Five years has passed, a lot has changed in the database industry. Even though Oracle is still the #1 in the market, there are many other comparable choices now. Oracle supporters will claim that Oracle database is still the best and no other database products will come close. They will also claim that NoSQL products are overhyped and will die down soon enough. Open-source supporters will spread hate on Oracle, claim that it’s overpriced and that you don’t need Oracle database at all.

In my opinion, enterprise companies AKA companies whom are loaded with cash, will still continue to pay 7 figures for Oracle support contract. They continue to do so because they are not willing to migrate their legacy application to something else. Also, It doesn’t make sense for them to use other database software when they have unlimited license usage for Oracle software. It’s also possible that the CIO aren’t willing to risk his/her neck by changing the database stack 🙂 For companies that aren’t as rich, usually their ERP software will still be stuck using Oracle database. That’s if they haven’t move to a cloud ERP yet. For new applications, they are already looking at alternatives.

Oracle is still the #1 database, in terms of technical superiority. No other databases vendors have implemented Oracle’s Real Application Cluster (RAC). It’s an extremely powerful feature that offers possibly, zero downtime for node failure. However, how many real life applications require that? Is it feasible to have that feature for an additional 23,000 USD/core? Is it acceptable to have 15s of downtime during node failure instead? That would decrease your cost to about nothing for licensing.

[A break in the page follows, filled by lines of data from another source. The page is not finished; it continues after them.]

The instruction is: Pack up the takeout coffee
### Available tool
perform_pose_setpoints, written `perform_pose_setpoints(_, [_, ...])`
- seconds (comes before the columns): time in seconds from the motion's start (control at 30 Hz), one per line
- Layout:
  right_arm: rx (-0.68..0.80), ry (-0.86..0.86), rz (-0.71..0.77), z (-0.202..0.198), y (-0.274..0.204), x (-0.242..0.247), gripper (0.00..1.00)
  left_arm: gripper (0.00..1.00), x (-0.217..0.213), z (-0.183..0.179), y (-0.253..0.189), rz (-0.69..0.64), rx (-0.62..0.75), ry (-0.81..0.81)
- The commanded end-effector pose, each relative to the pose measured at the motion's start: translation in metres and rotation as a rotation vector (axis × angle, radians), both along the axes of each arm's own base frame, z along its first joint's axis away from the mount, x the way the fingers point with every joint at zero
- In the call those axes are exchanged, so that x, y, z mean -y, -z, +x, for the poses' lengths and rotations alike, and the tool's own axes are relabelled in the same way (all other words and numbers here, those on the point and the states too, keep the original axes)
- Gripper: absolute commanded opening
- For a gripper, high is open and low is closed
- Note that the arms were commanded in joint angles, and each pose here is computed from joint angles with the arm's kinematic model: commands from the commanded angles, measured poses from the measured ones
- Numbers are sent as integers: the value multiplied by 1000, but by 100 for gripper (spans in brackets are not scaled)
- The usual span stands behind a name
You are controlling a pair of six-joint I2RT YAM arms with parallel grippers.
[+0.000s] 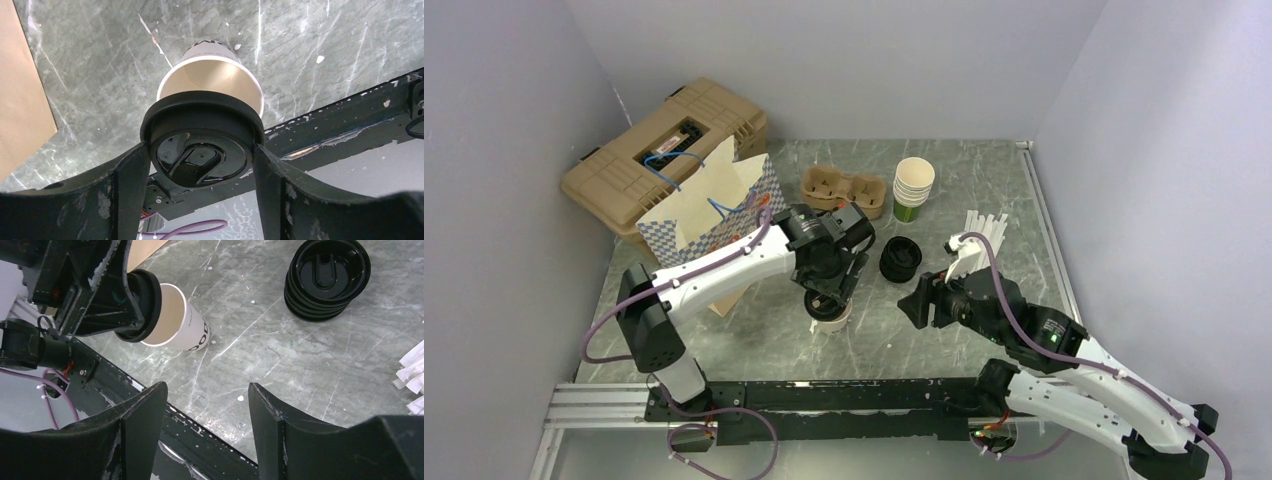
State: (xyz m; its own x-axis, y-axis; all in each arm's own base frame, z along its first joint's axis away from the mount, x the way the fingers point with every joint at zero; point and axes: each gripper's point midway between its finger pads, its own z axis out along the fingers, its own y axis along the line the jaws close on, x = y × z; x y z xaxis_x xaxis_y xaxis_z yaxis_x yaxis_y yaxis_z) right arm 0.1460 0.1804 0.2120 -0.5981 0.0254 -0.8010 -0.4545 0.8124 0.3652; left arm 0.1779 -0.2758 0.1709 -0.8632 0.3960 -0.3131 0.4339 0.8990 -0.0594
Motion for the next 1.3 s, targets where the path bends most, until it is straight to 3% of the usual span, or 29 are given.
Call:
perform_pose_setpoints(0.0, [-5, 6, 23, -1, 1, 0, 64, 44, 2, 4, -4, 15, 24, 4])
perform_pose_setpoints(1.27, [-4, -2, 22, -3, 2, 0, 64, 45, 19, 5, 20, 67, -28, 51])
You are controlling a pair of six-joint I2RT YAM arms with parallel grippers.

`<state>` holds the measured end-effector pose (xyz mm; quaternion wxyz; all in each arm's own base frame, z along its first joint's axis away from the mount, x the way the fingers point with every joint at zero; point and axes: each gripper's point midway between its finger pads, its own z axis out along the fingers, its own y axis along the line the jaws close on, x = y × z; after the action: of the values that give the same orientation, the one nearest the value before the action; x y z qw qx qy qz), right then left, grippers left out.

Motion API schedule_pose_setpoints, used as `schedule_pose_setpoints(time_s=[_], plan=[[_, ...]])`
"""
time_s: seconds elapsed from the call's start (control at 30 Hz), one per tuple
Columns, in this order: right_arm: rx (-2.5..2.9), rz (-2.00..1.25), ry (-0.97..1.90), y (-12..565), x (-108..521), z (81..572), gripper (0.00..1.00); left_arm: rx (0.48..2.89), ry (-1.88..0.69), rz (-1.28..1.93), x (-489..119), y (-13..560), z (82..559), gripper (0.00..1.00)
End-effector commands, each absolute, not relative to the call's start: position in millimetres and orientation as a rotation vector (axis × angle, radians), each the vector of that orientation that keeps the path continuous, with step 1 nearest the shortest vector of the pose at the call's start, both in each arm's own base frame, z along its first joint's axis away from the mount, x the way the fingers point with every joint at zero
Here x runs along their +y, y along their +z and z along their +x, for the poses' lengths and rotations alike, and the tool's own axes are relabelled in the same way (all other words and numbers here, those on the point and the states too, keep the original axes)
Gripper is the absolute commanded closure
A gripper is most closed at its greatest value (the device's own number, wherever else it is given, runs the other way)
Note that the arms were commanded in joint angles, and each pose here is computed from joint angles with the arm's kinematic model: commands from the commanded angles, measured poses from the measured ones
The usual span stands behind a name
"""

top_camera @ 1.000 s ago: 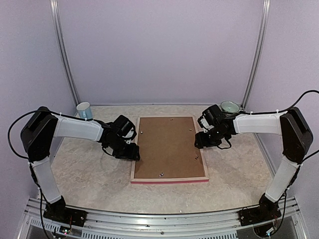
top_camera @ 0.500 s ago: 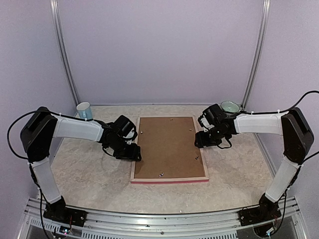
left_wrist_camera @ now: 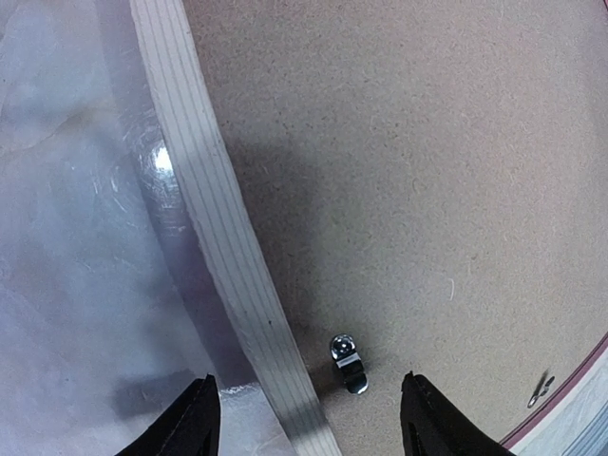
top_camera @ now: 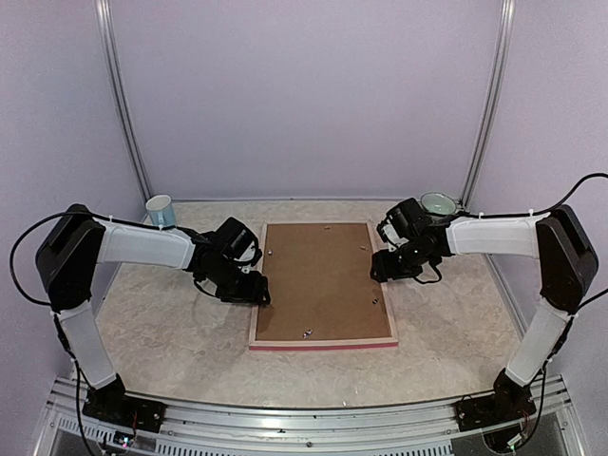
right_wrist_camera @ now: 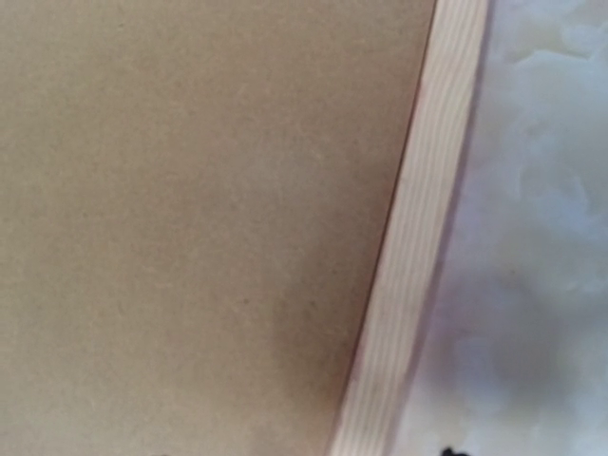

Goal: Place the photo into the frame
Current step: Press the fastener onto the backboard.

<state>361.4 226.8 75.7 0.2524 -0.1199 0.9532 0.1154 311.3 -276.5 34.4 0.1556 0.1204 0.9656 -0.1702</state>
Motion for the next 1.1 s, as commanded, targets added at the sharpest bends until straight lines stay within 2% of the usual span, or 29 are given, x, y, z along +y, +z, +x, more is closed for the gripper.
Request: schedule_pose_setpoints(time_s=[0.0, 0.5, 0.77, 1.07], plan=[[2.573, -0.326, 0.333, 81, 232, 362, 0.40, 2.740, -0.499, 0.351, -282, 44, 315, 0.35], [2.573, -0.324, 0.334, 79, 229, 357, 0.40, 2.779, -0.458, 0.322, -276, 29, 314, 0.37], [2.568, -0.326, 0.336, 79, 229, 358, 0.40, 2.797, -0.417, 0.313, -273, 20, 316, 0.47], [2.568, -0.335, 0.332, 79, 230, 358, 0.40, 2.799, -0.405, 0.307, -272, 18, 317, 0.48]])
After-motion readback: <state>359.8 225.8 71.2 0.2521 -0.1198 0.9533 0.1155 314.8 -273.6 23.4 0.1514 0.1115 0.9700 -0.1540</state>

If you have a multiple terabyte application, the cost of having that on a Oracle database is not going to be cheap. A four-core EE licensed server is going to cost you at least 200,000 USD already. If you run it on MongoDB or MySQL, it’s not going to cost you anything. Obviously, your application needs to be able to able to support that (ACID compliant). If you help your company to save that 200k USD, you might find a sweeter bonus at the end of the year!

Oracle database has got a lot of great technology behind it. The database optimisation engine is far more impressive than any other vendors I know. They had parallel query even before version 8i. PostgreSQL only had it recently. However, Oracle database sales team has been trying to piss off their customers for awhile now.I know that several banks in Asean region are using PostgreSQL/MySQL for their new applications Also, many companies are banning new Oracle database implementations implicitly unless there’s no alternatives. People didn’t have much choice for choosing database software back then. It is vastly different now.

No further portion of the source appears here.